On 02/01/2013 02:25 AM, Pavel Machek wrote:
>
> On Fri 2013-02-01 11:20:44, Pavel Machek wrote:
>> On Thu 2013-01-31 23:38:27, Phil Turmel wrote:
>>> On 01/31/2013 10:13 PM, paul.szabo@...ney.edu.au wrote:
>>>> [trim /] Does not that prove that PAE is broken?
>>>
>>> Please, Paul, take *yes* for an answer.  It is broken.  You've received
>>> multiple dissertations on why it is going to stay that way.  Unless you
>>> fix it yourself, and everyone seems to be politely wishing you the best
>>> of luck with that.
>>
>> It is not Paul's job to fix PAE. It is job of whoever broke it to do
>> so.
>>
>> If it is broken with 2GB of RAM, it is clearly not the known "lowmem
>> starvation" issue, it is something else... and probably worth
>> debugging.
>>
>> So, Paul, if you have time and interest... Try to find some old kernel
>> version where sleep test works with PAE. Hopefully there is one.
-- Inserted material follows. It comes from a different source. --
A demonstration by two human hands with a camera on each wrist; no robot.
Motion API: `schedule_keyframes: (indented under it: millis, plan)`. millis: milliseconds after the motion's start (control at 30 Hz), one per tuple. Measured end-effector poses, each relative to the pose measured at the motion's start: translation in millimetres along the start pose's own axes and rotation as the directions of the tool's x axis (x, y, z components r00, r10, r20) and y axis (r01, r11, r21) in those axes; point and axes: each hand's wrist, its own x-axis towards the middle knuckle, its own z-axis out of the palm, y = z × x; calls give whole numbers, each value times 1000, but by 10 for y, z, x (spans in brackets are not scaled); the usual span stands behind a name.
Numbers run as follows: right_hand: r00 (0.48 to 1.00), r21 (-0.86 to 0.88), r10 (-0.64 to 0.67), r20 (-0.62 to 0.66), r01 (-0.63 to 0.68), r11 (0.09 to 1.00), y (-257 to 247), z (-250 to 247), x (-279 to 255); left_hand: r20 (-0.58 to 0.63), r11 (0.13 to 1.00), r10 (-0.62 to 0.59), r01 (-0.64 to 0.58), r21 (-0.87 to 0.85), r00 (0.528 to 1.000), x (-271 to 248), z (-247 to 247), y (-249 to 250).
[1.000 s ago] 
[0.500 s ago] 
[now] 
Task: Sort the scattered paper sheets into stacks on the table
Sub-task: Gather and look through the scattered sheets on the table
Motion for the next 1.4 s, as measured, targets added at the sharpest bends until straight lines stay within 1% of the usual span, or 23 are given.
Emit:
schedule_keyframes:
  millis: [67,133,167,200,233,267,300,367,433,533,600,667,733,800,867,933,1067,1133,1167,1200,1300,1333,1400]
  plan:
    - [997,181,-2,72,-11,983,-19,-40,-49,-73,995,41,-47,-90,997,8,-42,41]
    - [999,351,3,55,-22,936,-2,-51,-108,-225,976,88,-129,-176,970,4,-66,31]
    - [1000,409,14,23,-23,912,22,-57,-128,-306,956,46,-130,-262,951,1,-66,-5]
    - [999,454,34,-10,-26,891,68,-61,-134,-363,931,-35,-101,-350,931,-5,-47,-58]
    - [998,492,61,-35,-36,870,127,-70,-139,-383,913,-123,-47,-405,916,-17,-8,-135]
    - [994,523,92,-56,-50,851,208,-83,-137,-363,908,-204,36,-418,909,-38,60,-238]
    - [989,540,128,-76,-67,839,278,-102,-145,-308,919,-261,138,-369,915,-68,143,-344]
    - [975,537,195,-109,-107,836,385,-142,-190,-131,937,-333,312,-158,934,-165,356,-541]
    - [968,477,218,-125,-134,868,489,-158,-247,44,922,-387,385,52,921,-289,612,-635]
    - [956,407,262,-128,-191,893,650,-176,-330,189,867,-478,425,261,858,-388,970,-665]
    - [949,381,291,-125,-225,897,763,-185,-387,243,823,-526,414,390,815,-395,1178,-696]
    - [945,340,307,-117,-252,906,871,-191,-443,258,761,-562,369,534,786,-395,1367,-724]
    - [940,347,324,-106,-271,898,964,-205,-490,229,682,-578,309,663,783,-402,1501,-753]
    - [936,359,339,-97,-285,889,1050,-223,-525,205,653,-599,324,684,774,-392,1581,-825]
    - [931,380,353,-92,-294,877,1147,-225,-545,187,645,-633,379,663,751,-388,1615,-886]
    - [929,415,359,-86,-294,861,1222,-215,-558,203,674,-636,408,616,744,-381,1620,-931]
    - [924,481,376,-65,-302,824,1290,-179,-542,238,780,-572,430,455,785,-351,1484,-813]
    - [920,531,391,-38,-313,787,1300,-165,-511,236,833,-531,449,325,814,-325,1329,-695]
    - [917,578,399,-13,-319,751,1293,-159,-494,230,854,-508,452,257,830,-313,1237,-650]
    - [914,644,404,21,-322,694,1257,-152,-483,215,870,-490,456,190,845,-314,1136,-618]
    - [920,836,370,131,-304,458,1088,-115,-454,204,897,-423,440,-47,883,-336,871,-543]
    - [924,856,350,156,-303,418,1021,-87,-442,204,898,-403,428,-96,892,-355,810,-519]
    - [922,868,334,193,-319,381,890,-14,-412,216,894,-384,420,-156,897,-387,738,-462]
Then
>> do bisection... author of the patch should then fix it. (And if not,
>> at least you have patch you can revert.)
>>
>> rjw is worth cc-ing at that point.
>
> Ouch, and... IIRC (hpa should know for sure), PAE is neccessary for
> R^X support on x86, thus getting more common, not less. If it does not
> work, that's bad news.
>
> Actually, if PAE is known broken, it should probably get marked as
> such in Kconfig. That's sure to get some discussion started...
> 									Pavel
>

OK, so by the time this thread gets to me there is of course no 
information in it.

The vast majority of all 32-bit kernels compiled these days are PAE, so 
it would seem rather odd if PAE was totally broken.

	-hpa

-- 
H. Peter Anvin, Intel Open Source Technology Center
I work for Intel.  I don't speak on their behalf.